Pictures stay out; everything else in the listing below is to be restated word for word.

■ Data shown ■
--- START ---

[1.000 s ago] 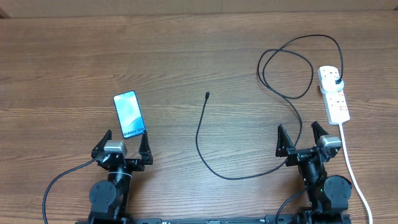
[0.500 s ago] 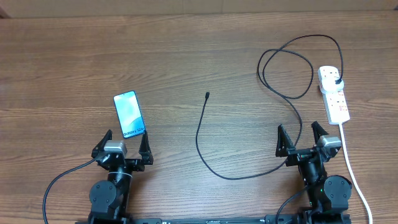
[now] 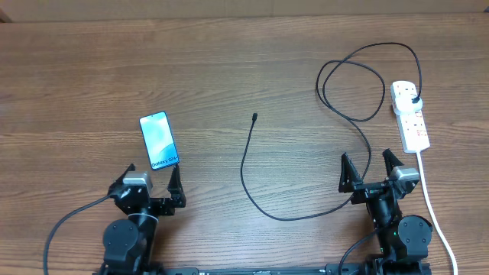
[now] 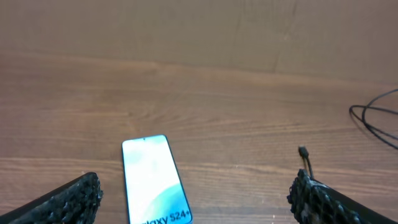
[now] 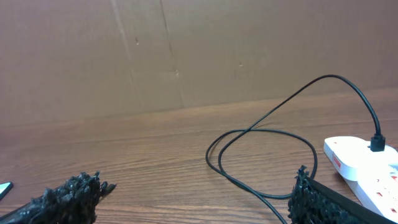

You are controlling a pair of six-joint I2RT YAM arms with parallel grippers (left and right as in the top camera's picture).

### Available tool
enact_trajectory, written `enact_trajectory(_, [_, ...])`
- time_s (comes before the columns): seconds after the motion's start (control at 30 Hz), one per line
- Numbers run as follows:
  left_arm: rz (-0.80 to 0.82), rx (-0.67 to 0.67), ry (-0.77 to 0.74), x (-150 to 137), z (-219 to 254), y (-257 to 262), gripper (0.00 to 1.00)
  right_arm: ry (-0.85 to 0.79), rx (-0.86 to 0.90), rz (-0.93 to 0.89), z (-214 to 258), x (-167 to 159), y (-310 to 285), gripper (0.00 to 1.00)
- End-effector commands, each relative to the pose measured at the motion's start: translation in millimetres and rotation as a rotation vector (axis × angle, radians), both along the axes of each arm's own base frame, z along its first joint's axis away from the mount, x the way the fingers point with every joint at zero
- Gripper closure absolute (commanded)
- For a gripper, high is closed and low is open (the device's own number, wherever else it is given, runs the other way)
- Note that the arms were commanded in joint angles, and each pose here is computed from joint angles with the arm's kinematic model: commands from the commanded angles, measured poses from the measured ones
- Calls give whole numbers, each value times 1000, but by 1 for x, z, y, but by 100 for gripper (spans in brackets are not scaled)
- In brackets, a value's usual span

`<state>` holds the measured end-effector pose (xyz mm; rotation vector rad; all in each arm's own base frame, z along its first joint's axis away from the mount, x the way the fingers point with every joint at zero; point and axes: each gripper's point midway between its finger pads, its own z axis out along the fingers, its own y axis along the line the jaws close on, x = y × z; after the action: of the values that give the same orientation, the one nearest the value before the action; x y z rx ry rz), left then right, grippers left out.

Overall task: Plug charger to phone and switch on socket
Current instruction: 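Lower the left gripper onto the phone and grasp its bottom edge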

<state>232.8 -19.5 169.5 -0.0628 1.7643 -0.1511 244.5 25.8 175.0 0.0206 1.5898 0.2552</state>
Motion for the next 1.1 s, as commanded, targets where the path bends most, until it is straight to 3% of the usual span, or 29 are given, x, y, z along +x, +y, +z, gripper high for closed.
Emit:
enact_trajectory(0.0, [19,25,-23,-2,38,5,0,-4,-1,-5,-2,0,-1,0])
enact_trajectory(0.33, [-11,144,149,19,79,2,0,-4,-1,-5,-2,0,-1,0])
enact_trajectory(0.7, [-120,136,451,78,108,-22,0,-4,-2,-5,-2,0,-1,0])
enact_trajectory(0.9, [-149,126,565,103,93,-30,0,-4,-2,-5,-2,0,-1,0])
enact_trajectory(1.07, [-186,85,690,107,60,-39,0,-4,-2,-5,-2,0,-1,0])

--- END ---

■ Response to this task ■
[1.000 s ago] 
[0.500 s ago] 
[now] 
[now] 
[now] 

You are controlling a pair of six-joint I2RT YAM arms with parallel grippers (left and right as in the top camera's picture).

### Available tool
enact_trajectory, written `enact_trajectory(_, [_, ...])`
- time_s (comes before the columns): seconds after the motion's start (control at 30 Hz), one per line
- Numbers run as follows:
  left_arm: rz (-0.80 to 0.82), rx (-0.67 to 0.67), ry (-0.77 to 0.74), x (-150 to 137), z (-219 to 254), y (-257 to 262), gripper (0.00 to 1.00)
  right_arm: ry (-0.85 to 0.79), rx (-0.86 to 0.90), rz (-0.93 to 0.89), z (-214 to 258), x (-167 to 159), y (-310 to 285), gripper (0.00 to 1.00)
- End-effector commands, each relative to the pose measured at the motion's start: translation in millimetres and rotation as a rotation vector (axis × angle, radians), both along the axes of each arm's own base frame, z along its first joint's axis away from the mount, x the way the fingers point with every joint at zero
- Gripper closure absolute (commanded)
- For a gripper, high is closed and low is open (the device's own number, wherever else it is given, runs the other way)
- Note that the arms were commanded in joint angles, and each pose here is computed from joint angles with the arm's kinematic model: commands from the commanded angles, measured poses from the measured ones
- Calls give whole numbers, each value times 1000, but by 1 for x, z, y, but by 100 for gripper (spans in brackets are not scaled)
- In brackets, a value's usual span

`<state>` holds the measured end-effector pose (xyz mm; rotation vector rad; all in each arm's own base frame, z along its first joint's axis away from the mount, x the way the fingers point with every joint at zero; point and axes: each gripper's point midway between its finger pads, its own z axis out along the fingers, its own y axis along the line the jaws close on, x = y × z; after the action: of the values that give the same orientation, the one nearest the value before the action; x y z rx ry rz), left then right, grippers left out.

Overall task: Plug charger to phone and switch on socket
Current instruction: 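Lower the left gripper onto the phone and grasp its bottom edge
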
<state>232.8 -19.5 169.5 -0.0628 1.7643 -0.1511 244.5 25.8 175.0 0.0206 1.5898 0.2552</state>
Motion for the next 1.1 s, as commanded, targets where the path bends most, until it is straight to 3% of the usual span, or 29 are given, x, y, z along +x, +y, +z, gripper high for closed.
Emit:
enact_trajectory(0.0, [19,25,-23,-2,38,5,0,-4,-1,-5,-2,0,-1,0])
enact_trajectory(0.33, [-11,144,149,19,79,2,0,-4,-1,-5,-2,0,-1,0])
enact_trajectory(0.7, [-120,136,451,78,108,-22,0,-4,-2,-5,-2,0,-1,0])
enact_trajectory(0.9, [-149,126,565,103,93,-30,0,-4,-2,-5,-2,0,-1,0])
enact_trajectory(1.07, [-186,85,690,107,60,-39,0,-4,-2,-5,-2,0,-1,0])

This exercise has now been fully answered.